Vanderbilt University

09/22/2025 | Press release | Distributed by Public on 09/22/2025 08:13

Maya Singhal: How neighborhoods create a feeling of safety across cultures

A touchstone of city living is being immersed in diverse cultures. Often ethnic or racial groups create pockets of community-building their own social structures to help residents feel safe.

Maya Singhal, assistant professor of Asian studies, College of Arts and Science (Submitted photo)

"Ultimately, safety is a feeling and a relationship with other people," said Maya Singhal, assistant professor of Asian studies. "The reality is almost every city in America is getting safer. There's less violent crime almost everywhere, with some notable exceptions. But no amount of guns or walls or police will ever make someone feel safe if they don't feel that way on their own."

That's where community connection comes in. Singhal is examining the dynamics of how different ethnic neighborhoods create a feeling of safety, without official constructs like police.

Singhal's current research, titled "Safer: Community Defense in New York City," explores the conflicts and collaborations that have come from communities creating their own forms of protection in Chinese, Black and Latine neighborhoods across New York City from the 1960s to today.

"Chinatown is surrounded by other diverse communities as well as having several jails, a police headquarters, homeless shelters and drug rehabilitation clinics," Singhal said. "Because of that, it can be challenging to think about what public safety looks like in a neighborhood that is so diverse and has so many populations coming in and out of it."

STOP ASIAN HATE

During the COVID-19 pandemic in 2020, residents in Chinatown and many other Asian American communities were victimized through anti-Asian violence. Singhal explains that along with a nationwide Stop Asian Hate social justice effort, many communities took it upon themselves to try to protect residents.

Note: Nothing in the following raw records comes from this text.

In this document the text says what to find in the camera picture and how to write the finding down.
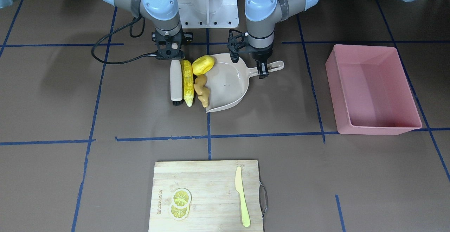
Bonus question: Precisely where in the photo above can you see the wooden cutting board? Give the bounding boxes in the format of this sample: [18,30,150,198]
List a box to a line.
[148,160,264,232]

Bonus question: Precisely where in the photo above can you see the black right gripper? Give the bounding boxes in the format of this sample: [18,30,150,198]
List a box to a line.
[152,31,193,60]

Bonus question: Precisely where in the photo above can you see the upper toy lemon slice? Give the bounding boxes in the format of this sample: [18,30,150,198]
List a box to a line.
[171,188,192,208]

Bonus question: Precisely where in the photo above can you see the beige plastic dustpan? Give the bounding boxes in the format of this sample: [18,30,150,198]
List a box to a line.
[205,53,284,113]

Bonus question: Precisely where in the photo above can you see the tan toy ginger root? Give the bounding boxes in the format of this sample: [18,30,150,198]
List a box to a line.
[193,75,210,108]

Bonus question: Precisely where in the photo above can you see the yellow plastic toy knife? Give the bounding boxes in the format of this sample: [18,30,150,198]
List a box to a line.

"Police are traditionally reactive, not proactive, in these types of situations, so people worked to start self-defense groups and survival training and neighborhood patrols," Singhal said.

Stop Asian Hate marches took place across the United States in the early days of the COVID-19 pandemic.

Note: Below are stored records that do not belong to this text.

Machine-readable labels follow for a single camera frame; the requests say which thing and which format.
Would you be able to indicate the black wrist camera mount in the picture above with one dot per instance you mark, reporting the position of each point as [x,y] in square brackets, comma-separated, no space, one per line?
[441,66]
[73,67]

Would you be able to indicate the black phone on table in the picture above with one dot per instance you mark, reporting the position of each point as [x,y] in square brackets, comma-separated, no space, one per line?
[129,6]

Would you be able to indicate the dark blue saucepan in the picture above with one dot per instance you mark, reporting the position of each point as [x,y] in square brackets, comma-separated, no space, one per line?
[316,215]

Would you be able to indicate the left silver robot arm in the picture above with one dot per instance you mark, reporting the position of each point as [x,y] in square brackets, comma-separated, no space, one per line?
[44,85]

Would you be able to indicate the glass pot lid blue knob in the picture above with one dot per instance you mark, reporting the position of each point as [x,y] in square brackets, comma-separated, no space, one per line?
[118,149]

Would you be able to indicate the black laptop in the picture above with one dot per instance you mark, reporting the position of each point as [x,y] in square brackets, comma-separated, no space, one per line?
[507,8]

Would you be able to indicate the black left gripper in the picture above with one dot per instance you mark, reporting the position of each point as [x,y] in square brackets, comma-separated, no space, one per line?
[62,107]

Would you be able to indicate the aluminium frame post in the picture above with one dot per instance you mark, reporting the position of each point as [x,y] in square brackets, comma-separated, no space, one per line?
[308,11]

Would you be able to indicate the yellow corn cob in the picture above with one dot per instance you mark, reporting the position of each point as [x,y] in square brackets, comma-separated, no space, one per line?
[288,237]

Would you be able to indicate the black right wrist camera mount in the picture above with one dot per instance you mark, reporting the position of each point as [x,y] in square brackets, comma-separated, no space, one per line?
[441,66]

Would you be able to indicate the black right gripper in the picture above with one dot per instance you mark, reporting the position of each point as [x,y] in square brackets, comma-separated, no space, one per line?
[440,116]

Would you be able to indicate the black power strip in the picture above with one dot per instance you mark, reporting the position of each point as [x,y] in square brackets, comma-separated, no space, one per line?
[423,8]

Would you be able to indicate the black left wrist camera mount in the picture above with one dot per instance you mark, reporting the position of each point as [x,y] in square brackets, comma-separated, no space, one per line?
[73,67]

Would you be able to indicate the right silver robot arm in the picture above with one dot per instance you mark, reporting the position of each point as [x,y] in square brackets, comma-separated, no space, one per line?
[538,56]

They gave an example of the founder of a 1960s Black Panther-affiliated Chinese organization, called the Red Guards, who helped empower people of all races-especially elderly Chinese Americans-by teaching a form of Tai Chi for self-defense in a lower Manhattan park.

"Another of my favorite programs was an organization launched by a New York City firefighter, called Angry Asian Women, to help women and femmes learn self-defense and situational awareness," Singhal said.

Maya Singhal, assistant professor of Asian studies, lived in New York City while gathering her research. (Submitted photo)

LEARNING FROM THE PAST

That's when Singhal, who considers New York City their second home, started examining how neighborhoods handled violence in past generations.

"There used to be a ton of gangs in Chinatown from the late 1960s to the early '90s. The gangs became a form of community defense because kids were getting beat up in school, and people were coming to Chinatown to rob people because it was a largely unbanked community," they said.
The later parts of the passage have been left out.